The earliest passenger locomotive engines were all made with “inside cylinders,” that is engines, the cylinders of which were within the framework. The late Mr. Joseph Locke we believe first introduced “outside” cylinder engines, that is, cylinders outside the framework, and at once visible to the eye. The “Crampton” engines—a great favourite in various parts of the continent, especially on the Northern of France Railway, but never in England—all have outside cylinders. The outside cylinder engine was very popular some twenty years ago, but the tendency of engineers, especially since the introduction of steel-cranks, is to revert to inside cylinders. Even at the Crewe manufacturing shops, where formerly none but outside cylinder engines were built, engines with inside cylinders are now constructed. The same on the Great Eastern, and one or two other lines where outside cylinders were at one time exclusively adopted.

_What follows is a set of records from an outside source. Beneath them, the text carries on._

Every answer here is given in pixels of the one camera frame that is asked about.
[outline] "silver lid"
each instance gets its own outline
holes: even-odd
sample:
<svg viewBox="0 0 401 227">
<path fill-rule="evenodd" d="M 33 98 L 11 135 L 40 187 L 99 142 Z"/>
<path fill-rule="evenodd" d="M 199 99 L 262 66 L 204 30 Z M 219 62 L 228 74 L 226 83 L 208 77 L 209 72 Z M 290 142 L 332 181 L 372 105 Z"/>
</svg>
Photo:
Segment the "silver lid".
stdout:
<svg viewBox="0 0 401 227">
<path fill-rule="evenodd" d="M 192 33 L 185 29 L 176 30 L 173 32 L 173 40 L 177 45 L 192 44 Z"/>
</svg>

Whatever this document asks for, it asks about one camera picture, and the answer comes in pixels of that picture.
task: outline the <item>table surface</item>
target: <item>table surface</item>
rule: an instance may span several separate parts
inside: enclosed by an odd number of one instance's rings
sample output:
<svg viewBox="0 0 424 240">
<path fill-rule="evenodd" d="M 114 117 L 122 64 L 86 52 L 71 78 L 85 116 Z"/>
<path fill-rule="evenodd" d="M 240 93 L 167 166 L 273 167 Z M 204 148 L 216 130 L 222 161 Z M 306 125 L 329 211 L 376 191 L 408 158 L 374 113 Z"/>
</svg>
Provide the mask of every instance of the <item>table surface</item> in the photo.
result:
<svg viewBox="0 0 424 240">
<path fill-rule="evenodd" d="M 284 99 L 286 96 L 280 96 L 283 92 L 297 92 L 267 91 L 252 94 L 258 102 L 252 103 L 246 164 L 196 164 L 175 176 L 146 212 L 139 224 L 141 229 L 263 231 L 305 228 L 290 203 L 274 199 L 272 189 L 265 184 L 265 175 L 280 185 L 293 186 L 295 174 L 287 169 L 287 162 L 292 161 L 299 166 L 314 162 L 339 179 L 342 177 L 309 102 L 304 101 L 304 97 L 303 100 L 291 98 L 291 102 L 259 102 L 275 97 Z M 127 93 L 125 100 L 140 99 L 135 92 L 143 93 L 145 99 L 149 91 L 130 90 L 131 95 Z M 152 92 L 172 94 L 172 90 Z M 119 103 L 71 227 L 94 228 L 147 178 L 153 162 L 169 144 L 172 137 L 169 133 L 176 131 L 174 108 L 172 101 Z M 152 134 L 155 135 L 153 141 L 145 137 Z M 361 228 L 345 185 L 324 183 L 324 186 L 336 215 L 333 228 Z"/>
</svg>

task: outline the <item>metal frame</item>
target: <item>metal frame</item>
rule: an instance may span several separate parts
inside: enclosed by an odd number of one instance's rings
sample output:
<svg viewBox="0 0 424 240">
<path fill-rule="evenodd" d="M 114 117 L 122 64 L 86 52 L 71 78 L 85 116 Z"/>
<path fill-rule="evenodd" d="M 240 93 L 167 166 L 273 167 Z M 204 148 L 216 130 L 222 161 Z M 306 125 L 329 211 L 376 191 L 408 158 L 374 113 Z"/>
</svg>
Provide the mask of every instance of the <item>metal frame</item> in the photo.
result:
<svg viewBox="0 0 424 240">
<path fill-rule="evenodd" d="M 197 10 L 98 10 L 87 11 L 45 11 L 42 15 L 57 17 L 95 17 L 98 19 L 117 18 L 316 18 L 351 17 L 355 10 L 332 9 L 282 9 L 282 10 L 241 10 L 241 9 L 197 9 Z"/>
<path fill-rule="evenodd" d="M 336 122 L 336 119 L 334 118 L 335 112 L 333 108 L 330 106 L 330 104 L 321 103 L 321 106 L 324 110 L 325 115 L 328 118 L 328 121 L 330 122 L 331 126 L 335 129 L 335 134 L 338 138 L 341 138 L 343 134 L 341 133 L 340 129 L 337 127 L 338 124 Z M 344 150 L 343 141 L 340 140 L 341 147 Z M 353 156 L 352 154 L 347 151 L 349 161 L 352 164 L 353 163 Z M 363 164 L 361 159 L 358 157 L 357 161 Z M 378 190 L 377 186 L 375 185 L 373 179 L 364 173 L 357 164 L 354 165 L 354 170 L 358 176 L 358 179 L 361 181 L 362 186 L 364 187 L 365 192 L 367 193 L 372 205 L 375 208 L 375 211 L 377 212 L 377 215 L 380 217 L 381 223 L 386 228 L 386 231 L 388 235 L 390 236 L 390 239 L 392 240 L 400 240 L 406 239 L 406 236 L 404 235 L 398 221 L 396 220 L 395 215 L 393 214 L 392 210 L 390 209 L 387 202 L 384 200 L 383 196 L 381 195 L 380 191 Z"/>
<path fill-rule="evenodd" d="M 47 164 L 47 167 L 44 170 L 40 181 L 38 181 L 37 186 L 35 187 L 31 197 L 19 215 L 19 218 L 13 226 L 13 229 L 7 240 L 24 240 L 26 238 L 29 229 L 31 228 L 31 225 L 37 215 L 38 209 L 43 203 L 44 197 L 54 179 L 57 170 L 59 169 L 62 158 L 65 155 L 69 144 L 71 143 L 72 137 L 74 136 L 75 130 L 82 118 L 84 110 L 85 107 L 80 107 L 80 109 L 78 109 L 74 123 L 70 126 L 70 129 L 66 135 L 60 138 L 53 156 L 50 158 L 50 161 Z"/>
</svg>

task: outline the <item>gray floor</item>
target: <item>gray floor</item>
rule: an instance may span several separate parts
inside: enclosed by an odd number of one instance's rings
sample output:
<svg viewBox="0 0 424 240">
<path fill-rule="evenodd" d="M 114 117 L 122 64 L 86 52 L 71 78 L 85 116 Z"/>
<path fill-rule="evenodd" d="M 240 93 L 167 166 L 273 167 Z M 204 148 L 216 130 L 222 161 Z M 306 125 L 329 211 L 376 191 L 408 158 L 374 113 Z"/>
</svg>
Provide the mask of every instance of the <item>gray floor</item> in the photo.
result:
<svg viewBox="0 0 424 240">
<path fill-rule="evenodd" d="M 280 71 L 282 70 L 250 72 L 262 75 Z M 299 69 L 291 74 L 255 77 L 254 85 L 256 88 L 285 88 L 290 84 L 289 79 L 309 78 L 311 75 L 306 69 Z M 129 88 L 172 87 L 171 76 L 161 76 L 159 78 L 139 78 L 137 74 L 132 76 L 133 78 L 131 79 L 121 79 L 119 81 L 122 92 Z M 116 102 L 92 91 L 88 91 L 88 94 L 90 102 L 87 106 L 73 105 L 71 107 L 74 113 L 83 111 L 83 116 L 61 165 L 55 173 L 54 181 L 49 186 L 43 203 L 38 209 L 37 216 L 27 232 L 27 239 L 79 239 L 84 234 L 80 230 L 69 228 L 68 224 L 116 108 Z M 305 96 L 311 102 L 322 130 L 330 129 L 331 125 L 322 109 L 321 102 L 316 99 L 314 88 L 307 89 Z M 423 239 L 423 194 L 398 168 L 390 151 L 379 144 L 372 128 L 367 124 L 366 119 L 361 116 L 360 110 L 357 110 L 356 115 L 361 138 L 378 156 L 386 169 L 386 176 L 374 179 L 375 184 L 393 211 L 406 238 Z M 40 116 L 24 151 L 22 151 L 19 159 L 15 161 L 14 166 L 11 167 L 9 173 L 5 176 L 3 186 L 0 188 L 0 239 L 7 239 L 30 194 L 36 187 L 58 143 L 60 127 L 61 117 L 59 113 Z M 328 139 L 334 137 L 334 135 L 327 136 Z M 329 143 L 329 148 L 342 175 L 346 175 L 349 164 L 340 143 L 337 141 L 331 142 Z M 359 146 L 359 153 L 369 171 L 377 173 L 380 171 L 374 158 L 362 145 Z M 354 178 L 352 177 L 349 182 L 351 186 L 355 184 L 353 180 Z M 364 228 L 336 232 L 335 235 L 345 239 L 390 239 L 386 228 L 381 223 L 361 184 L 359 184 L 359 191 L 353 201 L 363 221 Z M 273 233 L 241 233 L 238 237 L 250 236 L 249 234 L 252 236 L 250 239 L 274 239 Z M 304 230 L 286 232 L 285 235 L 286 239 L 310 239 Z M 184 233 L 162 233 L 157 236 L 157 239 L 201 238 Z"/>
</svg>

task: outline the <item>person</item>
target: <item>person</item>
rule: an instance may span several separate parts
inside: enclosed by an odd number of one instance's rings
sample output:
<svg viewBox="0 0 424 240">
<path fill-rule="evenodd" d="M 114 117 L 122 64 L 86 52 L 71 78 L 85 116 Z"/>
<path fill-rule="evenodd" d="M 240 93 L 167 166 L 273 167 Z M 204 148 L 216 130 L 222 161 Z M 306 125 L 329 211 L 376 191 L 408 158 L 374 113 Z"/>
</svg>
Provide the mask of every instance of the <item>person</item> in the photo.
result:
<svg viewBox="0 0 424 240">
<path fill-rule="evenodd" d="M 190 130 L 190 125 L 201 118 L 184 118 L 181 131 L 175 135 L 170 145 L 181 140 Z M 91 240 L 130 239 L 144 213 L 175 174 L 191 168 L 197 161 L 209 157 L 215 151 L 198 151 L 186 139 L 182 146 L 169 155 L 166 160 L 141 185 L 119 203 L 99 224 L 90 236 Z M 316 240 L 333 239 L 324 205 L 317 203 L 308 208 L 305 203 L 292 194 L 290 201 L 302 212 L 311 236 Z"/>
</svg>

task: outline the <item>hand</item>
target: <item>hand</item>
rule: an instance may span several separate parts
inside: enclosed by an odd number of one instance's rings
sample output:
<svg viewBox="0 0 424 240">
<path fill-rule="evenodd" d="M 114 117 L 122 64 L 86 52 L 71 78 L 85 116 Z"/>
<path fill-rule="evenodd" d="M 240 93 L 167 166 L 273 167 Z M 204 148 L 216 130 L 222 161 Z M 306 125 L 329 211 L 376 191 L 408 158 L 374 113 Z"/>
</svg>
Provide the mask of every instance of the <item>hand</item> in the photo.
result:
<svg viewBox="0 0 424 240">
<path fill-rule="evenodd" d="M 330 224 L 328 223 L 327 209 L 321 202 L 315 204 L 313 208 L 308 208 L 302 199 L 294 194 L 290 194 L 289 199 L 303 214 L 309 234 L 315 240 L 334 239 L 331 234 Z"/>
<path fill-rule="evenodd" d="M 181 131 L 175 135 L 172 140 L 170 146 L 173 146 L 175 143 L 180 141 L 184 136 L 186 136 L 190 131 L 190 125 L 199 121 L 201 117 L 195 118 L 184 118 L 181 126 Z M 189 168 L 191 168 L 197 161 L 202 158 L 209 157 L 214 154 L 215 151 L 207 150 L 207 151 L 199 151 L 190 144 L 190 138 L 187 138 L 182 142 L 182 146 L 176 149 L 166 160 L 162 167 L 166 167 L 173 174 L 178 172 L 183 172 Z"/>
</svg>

As regards locomotive makers—thirty-six years ago the trade did not exist in Great Britain. The following list comprises the names of about thirty firms and establishments, all actively engaged in the production of railway engines. Some can construct as many as 110 a year (Messrs. Sharp, Brothers, and Messrs. R. Stephenson & Co.), and there is none that cannot produce from twenty-five to thirty; their total capacity is about 1,500 engines per annum. Messrs. Sharp, Stewart & Co., and Beyer, Peacock & Co., of Manchester; Messrs. Robert Stephenson & Co., and R. & W. Hawthorn, at Newcastle; Messrs. Kitson & Co., Manning, Wardle & Co., Hudswell & Clarke, and the Hunslet Engine Company, Leeds; the Avonside Engine Company, at Bristol; Messrs. Hopkins, Gilkes & Co., Middlesboro’; the Canada Works, Birkenhead, now the property of Mr. Thomas Brassey; the Vulcan Foundry, Warrington; Messrs. George England & Co., New Cross, London; Messrs. James Cross & Co., St. Helen’s; Mr. R. Brotherhood, Chippenham; Messrs. Fletcher, Jennings & Co., Whitehaven; Messrs. Hughes & Co., Loughborough; the Yorkshire Engine Company, near Sheffield; the Worcester Engine Company, Worcester. The Steam-Plough Works at Leeds have recently commenced locomotive building, and have already despatched engines for Mexico. The Bridgewater Foundry, near Manchester, has resumed this class of work, and is now making engines for the Brighton Railway. Messrs. Ruston, Proctor & Co., of Lincoln, are now locomotive builders; also the Lilleshall Company. Besides these makers, the railway companies are themselves large constructors of locomotives. The Crewe Works turns out 120 new engines yearly. The Great Western Company make large numbers of engines, both at Swindon and at Wolverhampton; the Midland Company produce many engines at Derby; the Brighton Company make locomotives at Brighton, as do also the South-Eastern at Ashford, the South-Western at Nine Elms, London, and the London, Chatham, and Dover at the Longhedge Works, Battersea. So also do the Caledonian Company at Glasgow, the North-London at Bow, and the Great Southern and Western Company at Inchicore, near Dublin.

The largest locomotive works in Scotland are those of Messrs. Neilson & Co., of Glasgow, and we know, from personal knowledge and experience, that they produce excellent work. The Glasgow Locomotive Works, Glasgow, is also a large establishment, with capacity for very extensive business.